Improving COVID-19 Research of University Hospitals in Germany: Formative Usability Evaluation of the CODEX Feasibility Portal.

BACKGROUND: Within the German "Network University Medicine," a portal is to be developed to enable researchers to query on novel coronavirus disease 2019 (COVID-19) data from university hospitals for assessing the feasibility of a clinical study. OBJECTIVES: The usability of a prototype for federated feasibility queries was evaluated to identify design strengths and weaknesses and derive improvement recommendations for further development. METHODS: In the course of a remote usability test with the thinking-aloud method and posttask interviews, 15 clinical researchers evaluated the usability of a prototype of the Feasibility Portal. The identified usability problems were rated according to severity, and improvement recommendations were derived. RESULTS: The design of the prototype was rated as simple, intuitive, and as usable with little effort. The usability test reported a total of 26 problems, 8 of these were rated as "critical." Usability problems and revision recommendations focus primarily on improving the visual distinguishability of selected inclusion and exclusion criteria, enabling a flexible approach to criteria linking, and enhancing the free-text search.
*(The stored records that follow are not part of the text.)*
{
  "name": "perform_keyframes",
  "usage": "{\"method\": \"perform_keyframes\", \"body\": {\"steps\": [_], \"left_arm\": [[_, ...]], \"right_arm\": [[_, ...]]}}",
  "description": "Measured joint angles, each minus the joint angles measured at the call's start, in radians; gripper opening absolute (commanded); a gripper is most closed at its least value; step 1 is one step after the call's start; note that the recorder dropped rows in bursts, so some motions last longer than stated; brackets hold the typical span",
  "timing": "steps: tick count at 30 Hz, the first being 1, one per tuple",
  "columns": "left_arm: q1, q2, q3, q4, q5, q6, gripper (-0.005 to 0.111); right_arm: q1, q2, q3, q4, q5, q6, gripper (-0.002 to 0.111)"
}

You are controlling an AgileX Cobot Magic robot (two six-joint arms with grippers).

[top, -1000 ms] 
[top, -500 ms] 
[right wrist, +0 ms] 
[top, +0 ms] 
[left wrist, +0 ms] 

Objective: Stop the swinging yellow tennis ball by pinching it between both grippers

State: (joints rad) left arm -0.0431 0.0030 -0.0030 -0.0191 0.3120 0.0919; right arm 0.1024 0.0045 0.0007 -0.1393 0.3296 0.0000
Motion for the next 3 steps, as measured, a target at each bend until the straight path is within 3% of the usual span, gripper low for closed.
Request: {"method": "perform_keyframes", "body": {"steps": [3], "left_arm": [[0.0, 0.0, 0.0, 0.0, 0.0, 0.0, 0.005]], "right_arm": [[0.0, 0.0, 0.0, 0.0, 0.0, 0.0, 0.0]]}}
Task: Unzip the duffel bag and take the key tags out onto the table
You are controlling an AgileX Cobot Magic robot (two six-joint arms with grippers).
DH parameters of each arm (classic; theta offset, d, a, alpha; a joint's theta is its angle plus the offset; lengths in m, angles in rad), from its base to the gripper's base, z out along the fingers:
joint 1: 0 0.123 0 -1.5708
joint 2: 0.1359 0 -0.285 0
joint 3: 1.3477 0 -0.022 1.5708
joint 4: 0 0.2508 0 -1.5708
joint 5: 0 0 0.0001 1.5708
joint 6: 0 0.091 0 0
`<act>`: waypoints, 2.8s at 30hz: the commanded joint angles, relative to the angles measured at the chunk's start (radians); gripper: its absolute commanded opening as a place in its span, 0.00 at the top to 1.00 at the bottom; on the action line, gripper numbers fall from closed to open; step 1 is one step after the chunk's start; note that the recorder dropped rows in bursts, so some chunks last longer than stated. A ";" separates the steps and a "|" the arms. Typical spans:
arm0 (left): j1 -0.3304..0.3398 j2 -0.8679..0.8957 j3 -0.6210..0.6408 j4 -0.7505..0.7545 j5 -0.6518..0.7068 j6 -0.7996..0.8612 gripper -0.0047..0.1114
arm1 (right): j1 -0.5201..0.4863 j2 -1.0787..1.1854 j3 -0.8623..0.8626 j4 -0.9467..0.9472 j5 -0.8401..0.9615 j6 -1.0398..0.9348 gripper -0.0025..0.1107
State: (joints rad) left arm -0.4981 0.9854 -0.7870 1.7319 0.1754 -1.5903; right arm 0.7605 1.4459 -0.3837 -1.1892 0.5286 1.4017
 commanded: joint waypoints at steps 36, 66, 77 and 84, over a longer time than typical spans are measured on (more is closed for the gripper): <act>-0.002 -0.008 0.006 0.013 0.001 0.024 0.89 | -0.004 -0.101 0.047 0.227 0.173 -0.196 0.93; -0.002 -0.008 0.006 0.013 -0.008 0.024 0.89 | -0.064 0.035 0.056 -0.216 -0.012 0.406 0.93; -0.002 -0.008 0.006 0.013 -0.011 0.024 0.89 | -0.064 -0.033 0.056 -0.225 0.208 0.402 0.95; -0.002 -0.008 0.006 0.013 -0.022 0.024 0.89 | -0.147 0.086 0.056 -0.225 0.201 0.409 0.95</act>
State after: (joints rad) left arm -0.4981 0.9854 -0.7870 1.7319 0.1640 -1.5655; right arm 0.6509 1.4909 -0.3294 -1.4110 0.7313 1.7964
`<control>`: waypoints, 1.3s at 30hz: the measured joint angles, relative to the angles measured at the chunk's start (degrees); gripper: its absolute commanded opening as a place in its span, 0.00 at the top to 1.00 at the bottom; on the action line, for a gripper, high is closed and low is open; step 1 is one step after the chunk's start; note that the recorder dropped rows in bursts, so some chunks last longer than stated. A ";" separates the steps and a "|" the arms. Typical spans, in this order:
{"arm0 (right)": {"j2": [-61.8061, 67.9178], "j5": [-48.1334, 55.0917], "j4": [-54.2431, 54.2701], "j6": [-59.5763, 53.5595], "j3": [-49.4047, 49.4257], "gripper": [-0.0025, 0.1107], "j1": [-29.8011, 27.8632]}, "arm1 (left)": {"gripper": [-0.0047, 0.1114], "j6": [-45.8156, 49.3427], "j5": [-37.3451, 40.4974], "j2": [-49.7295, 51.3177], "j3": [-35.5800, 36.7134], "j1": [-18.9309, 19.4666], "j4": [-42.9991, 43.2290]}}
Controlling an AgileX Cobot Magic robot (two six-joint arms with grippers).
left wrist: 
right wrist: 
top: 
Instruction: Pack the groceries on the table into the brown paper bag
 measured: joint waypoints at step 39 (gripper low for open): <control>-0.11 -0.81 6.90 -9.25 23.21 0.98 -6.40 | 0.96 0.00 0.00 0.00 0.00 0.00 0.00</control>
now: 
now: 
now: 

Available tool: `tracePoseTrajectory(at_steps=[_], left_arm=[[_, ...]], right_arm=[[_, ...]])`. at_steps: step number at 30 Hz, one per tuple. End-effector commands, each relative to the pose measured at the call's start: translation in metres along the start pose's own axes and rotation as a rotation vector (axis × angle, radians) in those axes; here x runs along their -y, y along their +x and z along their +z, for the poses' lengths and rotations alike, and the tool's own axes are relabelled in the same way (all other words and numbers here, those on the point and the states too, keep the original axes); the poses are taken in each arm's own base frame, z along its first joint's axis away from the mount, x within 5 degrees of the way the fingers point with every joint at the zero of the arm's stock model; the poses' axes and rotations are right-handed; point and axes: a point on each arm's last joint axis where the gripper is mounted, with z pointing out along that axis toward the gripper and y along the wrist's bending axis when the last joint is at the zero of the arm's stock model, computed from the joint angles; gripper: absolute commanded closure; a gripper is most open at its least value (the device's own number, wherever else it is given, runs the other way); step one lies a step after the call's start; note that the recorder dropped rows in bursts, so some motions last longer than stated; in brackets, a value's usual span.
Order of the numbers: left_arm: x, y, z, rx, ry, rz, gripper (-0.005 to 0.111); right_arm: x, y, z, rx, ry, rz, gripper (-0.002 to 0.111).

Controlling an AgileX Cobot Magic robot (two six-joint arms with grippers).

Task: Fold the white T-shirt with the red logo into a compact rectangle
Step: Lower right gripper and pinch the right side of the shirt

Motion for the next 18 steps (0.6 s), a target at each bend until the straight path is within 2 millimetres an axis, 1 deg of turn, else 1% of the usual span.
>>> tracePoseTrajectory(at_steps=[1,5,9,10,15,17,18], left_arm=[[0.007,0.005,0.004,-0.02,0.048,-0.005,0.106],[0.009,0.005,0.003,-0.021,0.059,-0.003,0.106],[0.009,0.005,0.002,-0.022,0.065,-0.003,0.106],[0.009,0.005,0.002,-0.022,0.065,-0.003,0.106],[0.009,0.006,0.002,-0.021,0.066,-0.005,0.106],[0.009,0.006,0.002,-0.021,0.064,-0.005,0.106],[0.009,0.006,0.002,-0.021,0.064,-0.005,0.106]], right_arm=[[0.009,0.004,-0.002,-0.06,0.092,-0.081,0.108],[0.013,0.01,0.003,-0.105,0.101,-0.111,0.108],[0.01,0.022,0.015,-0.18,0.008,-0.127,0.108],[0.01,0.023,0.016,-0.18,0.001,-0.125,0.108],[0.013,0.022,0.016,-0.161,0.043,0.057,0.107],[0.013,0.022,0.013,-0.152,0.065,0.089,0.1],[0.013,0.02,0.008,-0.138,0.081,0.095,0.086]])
CONCLUSION: Improvement proposals were developed for these user problems which will guide further development and the adaptation of the portal to user needs. This is an important prerequisite for correct and efficient use in everyday clinical work in the future. Results can provide developers of similar systems with a good starting point for interface conceptualizations. The methodological approach/the developed test guideline can serve as a template for similar evaluations.

The Architecture of a Feasibility Query Portal for Distributed COVID-19 Fast Healthcare Interoperability Resources (FHIR) Patient Data Repositories: Design and Implementation Study.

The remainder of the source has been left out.